La desconfianza que tenía con los champús familiares de litro y 1 euro, y qué grata sorpresa me he llevado.
Hace siglos usé el de Mercadona y también recuerdo la crema suavizante Anian, así como un champú de vainilla y almendra de Carrefour que tela lo bien que olía. No funcionaban mal pero en esos años me decoloraba día sí y día también, y en un pelo tan hecho polvo, estos champús básicos y sencillos eran como no echarse nada. Tocaba optar por marcas mejores y productos de cuidado intensivo.
Llevo sin tocar mi color negro desde 2023, cuando me hice la última decoloración. Actualmente mi cabello está sin sequedad ni problemas y es un gustazo tenerlo así, no como cuando lo llevaba achicharrado y como un estropajo por las decoloraciones. Supongo que por eso me ha funcionado tan bien este champú familiar de LIDL. Lo compré la semana pasada, estaba de oferta y quería compararlo con mis actuales champús.
Promete suavidad y brillo y se indica para todo tipo de cabello. Lleva aceite de almendras dulces y extracto de vainilla, y me alegró ver en los ingredientes que tiene siliconas: esto ya era una cierta garantía de que el pelo me iba a quedar suave y brillante. Bonito color vainilla, bastante líquido, hace mucha espuma y huele bien y muy delicado a vainilla y almendra.

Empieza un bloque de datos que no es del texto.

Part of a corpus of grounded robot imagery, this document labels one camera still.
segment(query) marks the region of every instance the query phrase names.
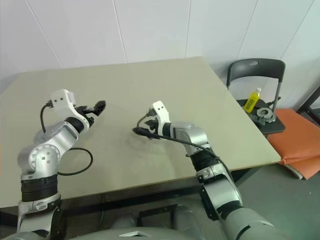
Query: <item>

No me fiaba (pensaba usarlo como jabón de manos), y resulta que me dejó el pelo super bien. Luego me puse la mascarilla Karseell. Con tan buen resultado incluso pensé "¿para qué gasto dinero en champús de marcas buenas, si ahora resulta que hasta el típico familiar de 1 euro me va bien?". No digo que sea igual que cuando uso Shiseido, TIGI, Revlon Professional y similares. Pero teniendo el pelo sin problemas, como champú sencillo para limpiar y ya, va estupendo (siempre acompañando después de acondicionador o mascarilla). Recomendado para cabello virgen, o normal y no estropeado. En caso contrario mejor irse a champús que ofrezcan cuidado más intensivo, nutrición y reparación.
De todos modos, no descarto dejarlo como jabón de manos. Funciona y ha molado como experimento de volver a probar champú familiar, pero sinceramente, prefiero mis marcas habituales. Y no tienen que ser necesariamente profesionales o "pijas": me basta con Sunsilk, Elvive, Garnier y todas esas. Pero desde luego, tras esta experiencia ya no me cierro a los champús familiares.
Contiene un litro y cuesta 1.29 euros en LIDL (salió a 75 céntimos con descuento).